From: Larry Masinter <masinter@adobe.com>
Date: Wed, 21 Jan 2015 16:01:15 +0000
To: Paul Houle <ontology2@gmail.com>, Martynas Jusevičius <martynas@graphity.org>
CC: "public-lod@w3.org" <public-lod@w3.org>
Message-ID: <DM2PR0201MB0960B1E00FF19E9CCC2F1787C3480@DM2PR0201MB0960.namprd02.prod.outlook.>

I want to back up a bit from the question people normally ask:

“I have a PDF. How do I get the data out?”
to an earlier stage
“I have a PDF I got somehow, and I also have some data I think the PDF shows. What can I do to make sure the data is easy to get out of (a new version of) the PDF?”

Where “easy to get out” is “there are widely available, multiple platform, open source tools for pulling triples out”.

This is an easier problem, in that I’m allowed to modify the PDF. It’s also a harder problem, because I don’t want to presume anything about it – it could just be a series of photographs of handwritten receipts (like I submit with expense reports).

I think a fallback that lets you inject machine-friendly data (back) into a PDF (if it’s not already there) would be most helpful. There are many choices about where data could be already. Document metadata (title, author, publication date – triples where the subject is the document itself) could be in the PDF’s XMP already.
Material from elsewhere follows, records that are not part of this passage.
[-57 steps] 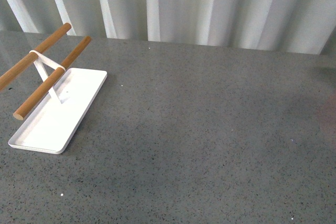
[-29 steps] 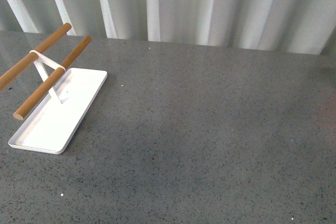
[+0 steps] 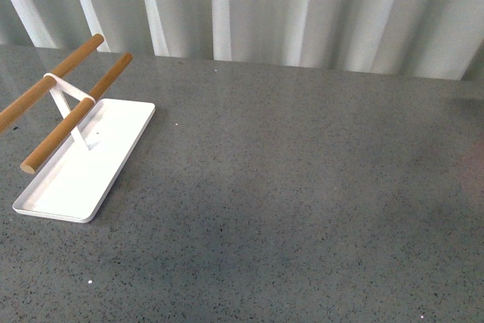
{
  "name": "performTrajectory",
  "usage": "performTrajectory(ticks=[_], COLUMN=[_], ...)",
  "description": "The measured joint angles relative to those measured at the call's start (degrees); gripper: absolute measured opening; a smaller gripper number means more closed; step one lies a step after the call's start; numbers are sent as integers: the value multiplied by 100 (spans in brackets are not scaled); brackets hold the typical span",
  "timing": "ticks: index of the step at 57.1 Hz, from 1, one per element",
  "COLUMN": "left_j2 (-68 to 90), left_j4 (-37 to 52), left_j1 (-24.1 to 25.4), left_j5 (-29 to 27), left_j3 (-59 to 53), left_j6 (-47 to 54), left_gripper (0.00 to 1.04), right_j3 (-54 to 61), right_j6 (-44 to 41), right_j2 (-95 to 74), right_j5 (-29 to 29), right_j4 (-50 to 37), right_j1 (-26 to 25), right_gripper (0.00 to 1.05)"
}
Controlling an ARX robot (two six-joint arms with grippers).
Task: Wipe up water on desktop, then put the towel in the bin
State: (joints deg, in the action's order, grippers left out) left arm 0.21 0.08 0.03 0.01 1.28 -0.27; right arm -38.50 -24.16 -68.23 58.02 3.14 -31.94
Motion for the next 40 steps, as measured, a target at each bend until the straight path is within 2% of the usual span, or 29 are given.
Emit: performTrajectory(ticks=[6, 10, 13, 15, 18, 21, 27, 40], left_j2=[0, 2, 0, -2, 0, 0, -2, -2], left_j4=[0, 0, 0, 0, 0, 0, 0, -2], left_j1=[0, 0, 0, 0, 0, 0, 0, 0], left_j5=[0, 0, 0, 2, 4, 0, 0, 2], left_j3=[0, 0, 0, 0, 0, 0, 0, 0], left_j6=[0, 0, 0, 0, 0, -2, -2, -2], left_gripper=[98, 98, 98, 98, 98, 98, 98, 98], right_j3=[199, 271, 743, 1279, 1860, 2253, 2599, 3106], right_j6=[-579, -850, -481, 26, 807, 1342, 1989, 2284], right_j2=[345, 442, 656, 861, 1080, 1311, 1825, 2546], right_j5=[520, 560, -483, -1567, -2546, -3220, -3882, -4437], right_j4=[496, 686, -442, -1631, -2841, -3650, -4046, -3773], right_j1=[20, 24, 223, 428, 651, 850, 1198, 1792], right_gripper=[98, 98, 91, 84, 75, 66, 48, 10])
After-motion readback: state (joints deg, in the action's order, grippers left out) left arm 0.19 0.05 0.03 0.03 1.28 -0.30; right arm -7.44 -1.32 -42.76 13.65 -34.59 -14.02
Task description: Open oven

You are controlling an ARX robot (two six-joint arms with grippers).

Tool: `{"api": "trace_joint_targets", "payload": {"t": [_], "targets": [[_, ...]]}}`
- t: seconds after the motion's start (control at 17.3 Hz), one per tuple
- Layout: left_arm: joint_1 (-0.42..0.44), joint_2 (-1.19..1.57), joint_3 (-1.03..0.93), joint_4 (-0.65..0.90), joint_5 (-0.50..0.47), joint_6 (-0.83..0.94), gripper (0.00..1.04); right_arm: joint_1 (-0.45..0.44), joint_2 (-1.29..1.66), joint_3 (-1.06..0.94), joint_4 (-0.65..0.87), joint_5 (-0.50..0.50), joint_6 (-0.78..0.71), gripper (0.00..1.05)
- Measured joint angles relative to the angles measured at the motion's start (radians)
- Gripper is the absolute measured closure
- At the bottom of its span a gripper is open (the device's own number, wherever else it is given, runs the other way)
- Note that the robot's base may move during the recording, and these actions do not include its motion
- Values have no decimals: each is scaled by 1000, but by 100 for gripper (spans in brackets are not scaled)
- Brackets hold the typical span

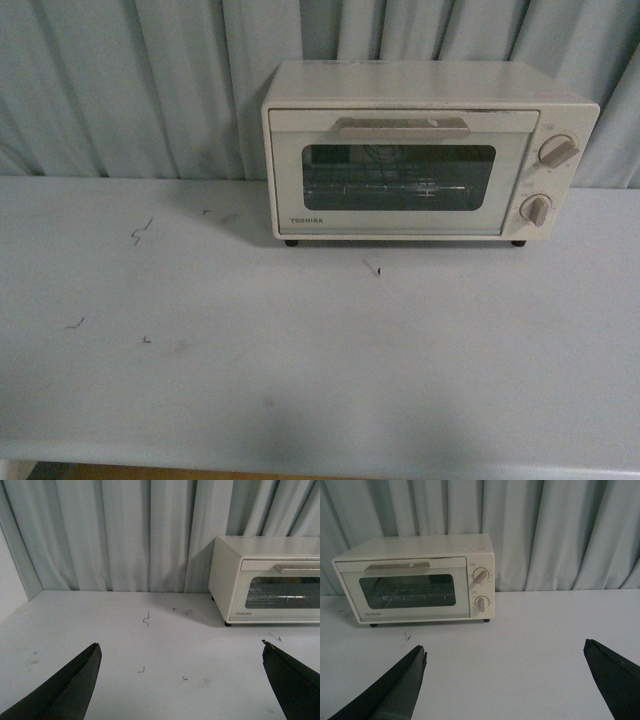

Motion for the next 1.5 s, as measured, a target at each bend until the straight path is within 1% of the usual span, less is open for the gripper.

Part of why I like this is that it works for other formats, images, videos. (More on video later, but http://www.adobe.com/content/dam/Adobe/en/devnet/xmp/pdfs/DynamicMediaXMPPartnerGuide.pdf talks about metadata for video).

There’s no point in duplicating document metadata already in XMP, because to get triples you just need an XMP-to-triple converter, and it’s likely that current RDF/XML tools can be adapted to that task.

Other data needs to be somewhere else. There are a lot of ways you might go about it: file attachments in PDF/A-3 in whatever format, a URL of some other resource, or (if the data is small), another XMP attribute.

If there are options, the option chosen still has to be identified. I think that could be accomplished by adding a document metadata property (“hasData”, something like R hasData D in format F means you apply the triple extractor for F to the resource D to get (some of) the triples for R.

That would allow anyone with a novel data-bearing file format to provide LOD for that format. Might even get you linked open data for Word files.

Larry
--
http://larry.masinter.net

Received on Wednesday, 21 January 2015 16:01:49 UTC